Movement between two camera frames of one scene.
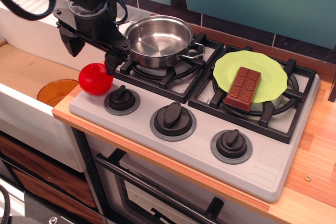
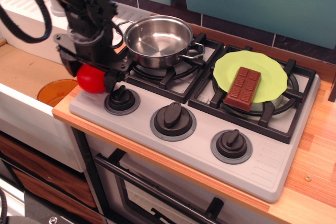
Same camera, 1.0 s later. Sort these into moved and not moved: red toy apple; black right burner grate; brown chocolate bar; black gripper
Moved: black gripper
Not moved: red toy apple; black right burner grate; brown chocolate bar
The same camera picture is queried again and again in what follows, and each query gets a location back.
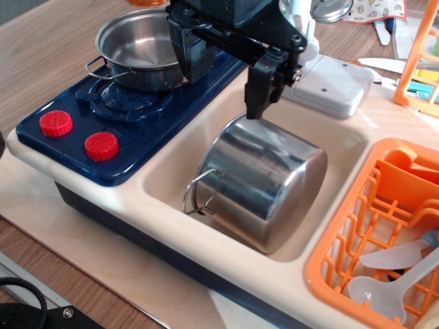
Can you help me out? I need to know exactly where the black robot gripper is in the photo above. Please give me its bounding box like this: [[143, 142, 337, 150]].
[[166, 1, 307, 120]]

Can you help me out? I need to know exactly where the tall steel pot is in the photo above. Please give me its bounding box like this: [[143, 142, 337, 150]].
[[182, 114, 329, 253]]

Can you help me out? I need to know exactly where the steel pot lid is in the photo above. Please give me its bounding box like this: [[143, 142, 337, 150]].
[[310, 0, 353, 23]]

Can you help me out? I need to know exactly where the cream toy kitchen sink unit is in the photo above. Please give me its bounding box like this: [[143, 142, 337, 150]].
[[8, 52, 438, 328]]

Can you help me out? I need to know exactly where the orange upright rack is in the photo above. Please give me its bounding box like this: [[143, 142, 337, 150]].
[[393, 1, 438, 118]]

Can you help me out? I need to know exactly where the white toy faucet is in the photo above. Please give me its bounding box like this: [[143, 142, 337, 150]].
[[279, 1, 374, 119]]

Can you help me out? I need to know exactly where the shallow steel pan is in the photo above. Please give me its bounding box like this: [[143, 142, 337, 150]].
[[85, 8, 187, 92]]

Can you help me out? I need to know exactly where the patterned cloth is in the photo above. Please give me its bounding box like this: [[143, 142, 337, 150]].
[[342, 0, 407, 24]]

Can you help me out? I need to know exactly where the white blue toy utensil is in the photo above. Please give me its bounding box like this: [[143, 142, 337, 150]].
[[373, 21, 391, 46]]

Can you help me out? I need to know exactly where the blue toy stove top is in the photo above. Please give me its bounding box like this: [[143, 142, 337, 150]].
[[16, 50, 246, 186]]

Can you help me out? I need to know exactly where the red stove knob right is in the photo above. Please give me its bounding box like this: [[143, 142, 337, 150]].
[[84, 132, 119, 161]]

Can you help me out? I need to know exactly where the red stove knob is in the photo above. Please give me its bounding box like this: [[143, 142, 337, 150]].
[[84, 132, 119, 161], [39, 110, 73, 137]]

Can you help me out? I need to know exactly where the white plastic knife on table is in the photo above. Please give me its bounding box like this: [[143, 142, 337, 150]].
[[358, 58, 405, 74]]

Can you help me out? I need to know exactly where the red stove knob left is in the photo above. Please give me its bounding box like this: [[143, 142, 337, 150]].
[[39, 110, 73, 137]]

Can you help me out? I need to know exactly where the orange dish drainer rack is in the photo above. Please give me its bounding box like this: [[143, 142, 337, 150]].
[[305, 138, 438, 328]]

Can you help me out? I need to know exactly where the white plastic spoon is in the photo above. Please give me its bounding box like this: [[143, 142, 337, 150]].
[[347, 249, 438, 324]]

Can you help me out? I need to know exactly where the white plastic knife blue handle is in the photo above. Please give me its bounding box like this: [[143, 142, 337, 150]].
[[359, 228, 438, 270]]

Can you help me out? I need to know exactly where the black bracket with screw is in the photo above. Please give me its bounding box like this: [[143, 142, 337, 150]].
[[45, 305, 104, 329]]

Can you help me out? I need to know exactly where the black cable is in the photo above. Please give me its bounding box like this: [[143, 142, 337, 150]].
[[0, 276, 48, 329]]

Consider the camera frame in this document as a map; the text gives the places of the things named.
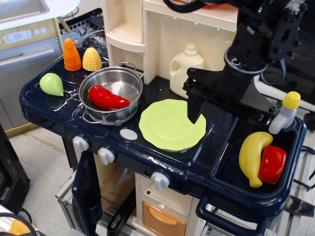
---------------
### TRY IT
Please set down the lines above word for word and leave out the pictures.

### EXPECTED ANSWER
Movement between two camera frames of one scene.
Same camera, 1.0 s later. Sort these into moved and not moved: red toy apple; black right burner grate; brown chocolate bar; black gripper
Moved: black gripper
Not moved: red toy apple; black right burner grate; brown chocolate bar
The same camera picture is queried again and again in what follows, and each query gets a location back.
Can you help me out? I need to know exactly where the black robot gripper is in the photo above. Please give me its bounding box like this: [[143, 142, 337, 150]].
[[166, 1, 307, 120]]

Can you help me out? I need to know exactly where the tall steel pot is in the photo above. Please give me its bounding box like this: [[143, 142, 337, 150]].
[[182, 114, 329, 253]]

Can you help me out? I need to know exactly where the steel pot lid is in the photo above. Please give me its bounding box like this: [[143, 142, 337, 150]].
[[310, 0, 353, 23]]

Can you help me out? I need to know exactly where the cream toy kitchen sink unit is in the photo above. Please give me its bounding box like this: [[143, 142, 337, 150]].
[[8, 52, 438, 328]]

Can you help me out? I need to know exactly where the orange upright rack is in the photo above. Please give me its bounding box like this: [[143, 142, 337, 150]].
[[393, 1, 438, 118]]

Can you help me out? I need to know exactly where the white toy faucet is in the photo above. Please give me its bounding box like this: [[143, 142, 337, 150]].
[[279, 1, 374, 119]]

Can you help me out? I need to know exactly where the shallow steel pan is in the photo above. Please give me its bounding box like this: [[143, 142, 337, 150]].
[[85, 8, 187, 92]]

Can you help me out? I need to know exactly where the patterned cloth is in the photo above. Please give me its bounding box like this: [[143, 142, 337, 150]].
[[342, 0, 407, 24]]

Can you help me out? I need to know exactly where the white blue toy utensil is in the photo above. Please give me its bounding box like this: [[143, 142, 337, 150]].
[[373, 21, 391, 46]]

Can you help me out? I need to know exactly where the blue toy stove top is in the photo above. Please give me its bounding box like this: [[143, 142, 337, 150]].
[[16, 50, 246, 186]]

Can you help me out? I need to know exactly where the red stove knob right is in the photo above. Please give me its bounding box like this: [[143, 142, 337, 150]].
[[84, 132, 119, 161]]

Can you help me out? I need to know exactly where the red stove knob is in the photo above. Please give me its bounding box like this: [[143, 142, 337, 150]].
[[84, 132, 119, 161], [39, 110, 73, 137]]

Can you help me out? I need to know exactly where the white plastic knife on table is in the photo above. Please give me its bounding box like this: [[143, 142, 337, 150]].
[[358, 58, 405, 74]]

Can you help me out? I need to know exactly where the red stove knob left is in the photo above. Please give me its bounding box like this: [[143, 142, 337, 150]].
[[39, 110, 73, 137]]

Can you help me out? I need to know exactly where the orange dish drainer rack is in the photo above. Please give me its bounding box like this: [[143, 142, 337, 150]].
[[305, 138, 438, 328]]

Can you help me out? I need to know exactly where the white plastic spoon is in the photo above. Please give me its bounding box like this: [[143, 142, 337, 150]].
[[347, 249, 438, 324]]

Can you help me out? I need to know exactly where the white plastic knife blue handle is in the photo above. Please give me its bounding box like this: [[143, 142, 337, 150]].
[[359, 228, 438, 270]]

Can you help me out? I need to know exactly where the black bracket with screw is in the photo above. Please give me its bounding box like this: [[143, 142, 337, 150]].
[[45, 305, 104, 329]]

Can you help me out? I need to know exactly where the black cable is in the photo above. Please give me its bounding box like this: [[143, 142, 337, 150]].
[[0, 276, 48, 329]]

Consider the camera frame in this document as a map; the text gives the places of the things named.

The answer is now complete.